The relatively dreary cinematography of the video overall is in contrast to the brightness and levity Sheeran depicts in his lyrics about a theoretical one-night stand turning into real love. While the backdrop of it all might seem decidedly “London” in its oppressive grayness, the video was actually shot in Seattle and directed by frequent Sheeran collaborator Jason Koenig (also a frequent collaborator of Macklemore’s if that tells you anything). Interestingly, Sheeran was still twenty-five at the time of the song’s release, an age that meant he, theoretically, should have been more ready to continue partying whilst he “could” (not that the same ageist limitations are put on men as they are on women who approach thirty). Instead, “Shape of You” is all about parlaying debauchery into wholesomeness. Even if it was the anthem of fuckboys and douchebags in clubland for the majority of 2017-18. Enter “Bad Habits,” which seems to be the result and unwitting sequel to what happens after “Shape of You.”
One minute, you’re a charming “good time boy” still in your mid-twenties, the next you’re some creepy older guy in the club still trying to prowl for younger women. And even though “Bad Habits” is intended to be a reflection on Sheeran’s twenties, it comes across as a cautionary tale about what happens in the wake of “Shape of You” folly. Particularly if, as expected, Sheeran ended up splitting from the girl whose love was “handmade” for “somebody like [him].” In the aftermath, what can a man-child do apart from delve further into the bad habits that predated his ephemeral bout with monogamy?

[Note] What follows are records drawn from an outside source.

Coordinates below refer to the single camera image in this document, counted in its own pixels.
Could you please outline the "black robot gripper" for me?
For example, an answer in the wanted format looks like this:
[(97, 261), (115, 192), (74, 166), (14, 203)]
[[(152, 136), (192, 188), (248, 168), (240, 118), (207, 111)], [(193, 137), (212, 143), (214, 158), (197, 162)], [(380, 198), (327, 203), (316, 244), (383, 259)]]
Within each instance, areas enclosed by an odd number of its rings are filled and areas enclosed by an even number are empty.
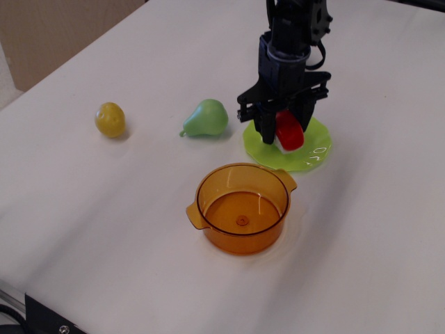
[(289, 36), (264, 33), (259, 39), (258, 81), (237, 97), (238, 119), (254, 121), (265, 144), (275, 140), (276, 115), (289, 108), (306, 132), (316, 102), (327, 97), (331, 74), (320, 71), (321, 60), (308, 65), (312, 45)]

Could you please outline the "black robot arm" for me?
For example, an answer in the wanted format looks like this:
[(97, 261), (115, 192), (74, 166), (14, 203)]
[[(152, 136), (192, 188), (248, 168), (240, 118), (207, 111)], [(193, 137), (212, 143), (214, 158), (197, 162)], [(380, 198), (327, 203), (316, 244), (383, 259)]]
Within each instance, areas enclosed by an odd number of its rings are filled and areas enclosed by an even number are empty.
[(268, 30), (259, 38), (258, 81), (238, 96), (238, 119), (253, 121), (265, 144), (283, 127), (302, 134), (317, 101), (327, 97), (331, 75), (308, 65), (312, 47), (326, 54), (322, 38), (332, 17), (325, 1), (267, 1)]

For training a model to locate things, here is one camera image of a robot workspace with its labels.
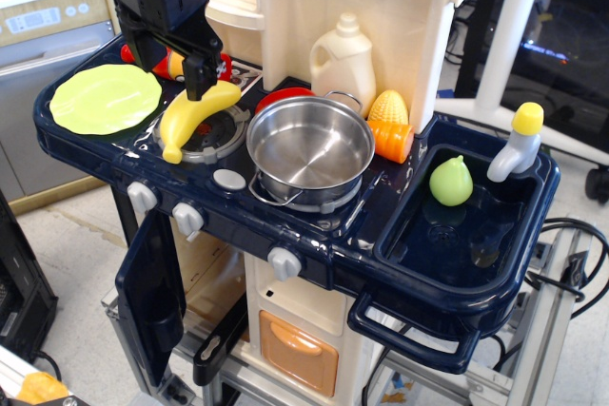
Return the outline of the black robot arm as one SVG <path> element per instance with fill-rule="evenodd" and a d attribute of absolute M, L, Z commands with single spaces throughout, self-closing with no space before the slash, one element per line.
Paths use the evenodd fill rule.
<path fill-rule="evenodd" d="M 206 19 L 209 0 L 113 0 L 135 63 L 151 71 L 173 50 L 184 57 L 190 101 L 217 84 L 223 43 Z"/>

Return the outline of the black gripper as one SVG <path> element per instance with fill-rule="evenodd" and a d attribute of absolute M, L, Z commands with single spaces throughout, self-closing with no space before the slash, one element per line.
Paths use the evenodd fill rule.
<path fill-rule="evenodd" d="M 119 24 L 138 67 L 152 71 L 167 48 L 182 56 L 189 101 L 218 81 L 222 41 L 206 19 L 209 0 L 114 0 Z"/>

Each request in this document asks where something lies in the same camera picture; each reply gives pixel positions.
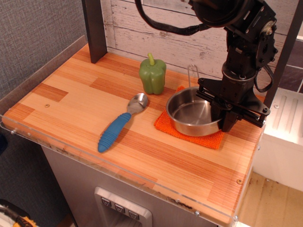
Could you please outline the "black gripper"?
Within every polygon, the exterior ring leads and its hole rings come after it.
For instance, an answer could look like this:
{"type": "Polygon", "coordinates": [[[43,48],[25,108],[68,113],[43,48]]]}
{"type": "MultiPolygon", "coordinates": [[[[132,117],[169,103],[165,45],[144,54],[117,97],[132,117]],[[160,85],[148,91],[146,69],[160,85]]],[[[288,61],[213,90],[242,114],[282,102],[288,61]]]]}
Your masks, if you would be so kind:
{"type": "Polygon", "coordinates": [[[237,121],[245,120],[263,127],[270,109],[253,91],[254,79],[234,79],[223,74],[222,80],[198,79],[196,95],[210,103],[211,120],[221,120],[222,132],[229,132],[237,121]]]}

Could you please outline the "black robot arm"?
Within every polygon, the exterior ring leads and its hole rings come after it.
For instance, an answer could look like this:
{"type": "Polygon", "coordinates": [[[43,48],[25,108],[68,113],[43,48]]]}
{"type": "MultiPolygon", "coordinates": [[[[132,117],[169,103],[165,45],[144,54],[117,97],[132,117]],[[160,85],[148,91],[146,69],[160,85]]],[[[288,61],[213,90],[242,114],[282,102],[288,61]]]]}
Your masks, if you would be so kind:
{"type": "Polygon", "coordinates": [[[275,60],[275,12],[263,0],[191,0],[198,19],[209,28],[226,30],[227,58],[221,80],[200,78],[197,95],[211,105],[211,119],[228,132],[239,120],[262,127],[269,108],[255,95],[270,85],[258,86],[257,76],[275,60]]]}

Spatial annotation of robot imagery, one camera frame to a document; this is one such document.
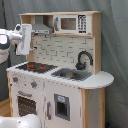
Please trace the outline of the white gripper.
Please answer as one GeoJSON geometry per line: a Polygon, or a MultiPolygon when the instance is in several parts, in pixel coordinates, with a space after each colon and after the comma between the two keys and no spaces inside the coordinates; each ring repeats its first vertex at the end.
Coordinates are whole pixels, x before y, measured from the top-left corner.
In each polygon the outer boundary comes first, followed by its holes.
{"type": "Polygon", "coordinates": [[[17,55],[28,55],[30,51],[31,43],[31,24],[22,24],[20,29],[20,34],[22,35],[21,42],[17,45],[16,54],[17,55]]]}

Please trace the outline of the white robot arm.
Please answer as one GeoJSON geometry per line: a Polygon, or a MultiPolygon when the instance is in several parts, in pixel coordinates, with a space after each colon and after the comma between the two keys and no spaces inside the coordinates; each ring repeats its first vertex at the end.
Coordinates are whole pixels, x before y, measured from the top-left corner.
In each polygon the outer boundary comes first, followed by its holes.
{"type": "MultiPolygon", "coordinates": [[[[11,44],[27,43],[26,50],[23,50],[21,55],[29,53],[31,32],[31,24],[17,24],[14,30],[0,28],[0,64],[7,60],[11,44]]],[[[41,121],[35,114],[23,117],[0,116],[0,128],[41,128],[41,121]]]]}

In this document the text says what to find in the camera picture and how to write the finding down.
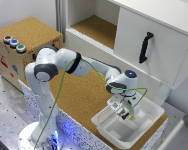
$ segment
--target wooden box
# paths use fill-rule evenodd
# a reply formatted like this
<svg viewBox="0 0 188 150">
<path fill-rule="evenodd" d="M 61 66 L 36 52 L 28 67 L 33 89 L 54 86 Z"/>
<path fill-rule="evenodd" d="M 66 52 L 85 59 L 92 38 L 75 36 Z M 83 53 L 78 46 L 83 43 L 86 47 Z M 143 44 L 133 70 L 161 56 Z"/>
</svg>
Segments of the wooden box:
<svg viewBox="0 0 188 150">
<path fill-rule="evenodd" d="M 25 53 L 17 53 L 3 42 L 4 36 L 10 35 L 26 46 Z M 63 35 L 41 21 L 30 17 L 0 29 L 0 73 L 19 90 L 18 79 L 25 80 L 25 66 L 34 62 L 43 45 L 63 47 Z"/>
</svg>

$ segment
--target cable
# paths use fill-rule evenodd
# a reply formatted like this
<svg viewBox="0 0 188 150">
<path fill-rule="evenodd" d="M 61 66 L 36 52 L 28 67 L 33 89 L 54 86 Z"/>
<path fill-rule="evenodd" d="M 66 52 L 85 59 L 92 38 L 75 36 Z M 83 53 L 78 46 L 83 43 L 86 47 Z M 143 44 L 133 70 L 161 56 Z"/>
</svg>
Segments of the cable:
<svg viewBox="0 0 188 150">
<path fill-rule="evenodd" d="M 67 64 L 67 66 L 66 66 L 66 68 L 65 68 L 65 70 L 64 70 L 64 72 L 63 72 L 63 76 L 62 76 L 62 80 L 61 80 L 61 85 L 60 85 L 60 88 L 59 88 L 57 97 L 56 97 L 55 102 L 54 102 L 54 104 L 53 104 L 53 106 L 52 106 L 52 110 L 51 110 L 50 115 L 49 115 L 49 117 L 48 117 L 48 119 L 47 119 L 47 122 L 45 123 L 45 126 L 43 127 L 43 129 L 42 129 L 42 131 L 41 131 L 41 133 L 40 133 L 40 135 L 39 135 L 39 137 L 38 137 L 38 139 L 37 139 L 37 141 L 36 141 L 36 144 L 35 144 L 35 146 L 34 146 L 34 150 L 36 149 L 36 146 L 37 146 L 37 144 L 38 144 L 38 142 L 39 142 L 39 140 L 40 140 L 40 138 L 41 138 L 41 135 L 43 134 L 43 132 L 44 132 L 44 130 L 45 130 L 45 128 L 46 128 L 46 126 L 47 126 L 49 120 L 50 120 L 50 117 L 51 117 L 51 115 L 52 115 L 52 112 L 53 112 L 53 110 L 54 110 L 54 107 L 55 107 L 55 105 L 56 105 L 56 103 L 57 103 L 57 100 L 58 100 L 58 98 L 59 98 L 59 95 L 60 95 L 60 92 L 61 92 L 61 89 L 62 89 L 63 79 L 64 79 L 64 77 L 65 77 L 66 70 L 67 70 L 68 66 L 69 66 L 75 59 L 71 60 L 71 61 Z M 144 90 L 145 90 L 145 92 L 144 92 L 144 94 L 142 95 L 142 97 L 141 97 L 141 98 L 139 99 L 139 101 L 132 107 L 132 109 L 129 111 L 129 113 L 134 110 L 134 108 L 136 107 L 136 105 L 138 105 L 138 103 L 139 103 L 139 102 L 142 100 L 142 98 L 146 95 L 146 93 L 147 93 L 147 88 L 121 89 L 121 88 L 113 87 L 112 85 L 108 84 L 108 83 L 104 80 L 104 78 L 102 77 L 102 75 L 97 71 L 97 69 L 96 69 L 90 62 L 88 62 L 87 60 L 84 60 L 84 59 L 82 59 L 82 60 L 85 61 L 86 63 L 88 63 L 88 64 L 97 72 L 97 74 L 98 74 L 99 77 L 105 82 L 105 84 L 107 84 L 108 86 L 110 86 L 110 87 L 112 87 L 112 88 L 114 88 L 114 89 L 117 89 L 117 90 L 124 90 L 124 91 L 139 90 L 139 89 L 144 89 Z"/>
</svg>

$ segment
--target robotic arm
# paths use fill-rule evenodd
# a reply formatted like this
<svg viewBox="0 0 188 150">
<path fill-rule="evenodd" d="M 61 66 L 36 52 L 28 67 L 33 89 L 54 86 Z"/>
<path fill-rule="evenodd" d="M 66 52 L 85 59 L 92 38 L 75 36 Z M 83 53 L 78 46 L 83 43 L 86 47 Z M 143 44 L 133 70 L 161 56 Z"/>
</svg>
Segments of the robotic arm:
<svg viewBox="0 0 188 150">
<path fill-rule="evenodd" d="M 105 76 L 105 80 L 109 85 L 121 89 L 133 89 L 137 87 L 137 75 L 133 71 L 127 70 L 124 73 L 121 73 L 118 67 L 102 63 L 92 58 L 83 57 L 79 53 L 75 53 L 64 48 L 57 52 L 57 49 L 53 46 L 44 46 L 38 53 L 36 62 L 28 64 L 25 69 L 27 81 L 32 92 L 36 95 L 36 101 L 41 112 L 39 116 L 39 124 L 31 135 L 31 141 L 33 144 L 36 143 L 55 101 L 50 91 L 48 81 L 58 74 L 58 70 L 65 70 L 67 64 L 74 58 L 76 58 L 75 61 L 73 61 L 67 69 L 67 73 L 69 74 L 82 77 L 93 69 L 88 63 L 82 60 L 84 59 L 91 63 L 98 72 Z M 107 102 L 108 105 L 119 116 L 125 119 L 129 115 L 129 111 L 132 107 L 138 102 L 136 98 L 136 91 L 118 90 L 111 88 L 108 85 L 106 85 L 106 90 L 112 94 L 116 94 L 117 97 L 116 99 L 111 98 Z M 137 114 L 138 112 L 139 105 L 134 108 L 132 113 Z M 56 136 L 57 114 L 58 107 L 56 105 L 45 132 L 39 140 L 40 142 L 38 143 L 38 148 L 46 143 L 44 141 L 47 139 L 48 141 L 52 141 L 52 138 Z"/>
</svg>

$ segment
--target cork board
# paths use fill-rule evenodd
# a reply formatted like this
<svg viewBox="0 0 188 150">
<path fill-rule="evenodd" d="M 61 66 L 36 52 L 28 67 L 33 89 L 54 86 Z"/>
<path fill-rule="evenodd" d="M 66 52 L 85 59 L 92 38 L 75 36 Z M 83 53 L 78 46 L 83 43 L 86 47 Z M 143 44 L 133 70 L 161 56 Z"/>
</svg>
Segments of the cork board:
<svg viewBox="0 0 188 150">
<path fill-rule="evenodd" d="M 58 94 L 62 75 L 63 71 L 59 71 L 59 74 L 50 81 L 51 91 L 55 98 Z M 112 94 L 106 91 L 104 82 L 98 77 L 95 71 L 91 70 L 83 77 L 66 74 L 57 104 L 59 108 L 114 150 L 119 150 L 103 138 L 99 134 L 97 127 L 91 122 L 91 118 L 107 106 L 107 100 L 111 96 Z M 130 150 L 139 150 L 142 148 L 167 118 L 167 115 L 164 114 Z"/>
<path fill-rule="evenodd" d="M 62 34 L 34 17 L 30 17 L 6 27 L 0 28 L 0 41 L 3 43 L 4 36 L 11 35 L 13 39 L 24 44 L 27 51 L 43 45 Z"/>
<path fill-rule="evenodd" d="M 92 16 L 71 26 L 77 31 L 114 49 L 117 26 L 97 16 Z"/>
</svg>

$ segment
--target cabinet handle
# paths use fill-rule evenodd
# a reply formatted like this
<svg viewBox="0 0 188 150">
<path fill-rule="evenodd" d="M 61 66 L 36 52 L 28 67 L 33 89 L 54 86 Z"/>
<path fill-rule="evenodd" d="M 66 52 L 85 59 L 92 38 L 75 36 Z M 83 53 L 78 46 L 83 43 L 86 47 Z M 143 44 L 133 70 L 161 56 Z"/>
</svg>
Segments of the cabinet handle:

Upending the statement, “Nothing good happens after two,” Sheeran maintains on “Bad Habits” that, from his perspective, “Nothing happens after two.” But once said hour hits, things can really get poppin’. Especially if one is a vampire, the literal and metaphorical being that Sheeran embodies in the music video directed by Dave Meyers. “Every time the sun goes down, I let you take control,” Sheeran muses to his more diabolical and vampiric alter ego—the one most people would have a hard time envisioning based on the outer shell he presents. And, speaking of that shell, it’s one that “Nighttime Ed” catches and discards at a certain point in the video as it gets ejected from a taxi that Nighttime Ed himself causes to crash. As though Nighttime Ed is far too overpowering to let any traces of his “benevolent” daytime self intervene in the iniquities of the night. You might say he’s like Mr. Hyde in that way, overtaking Dr. Jekyll.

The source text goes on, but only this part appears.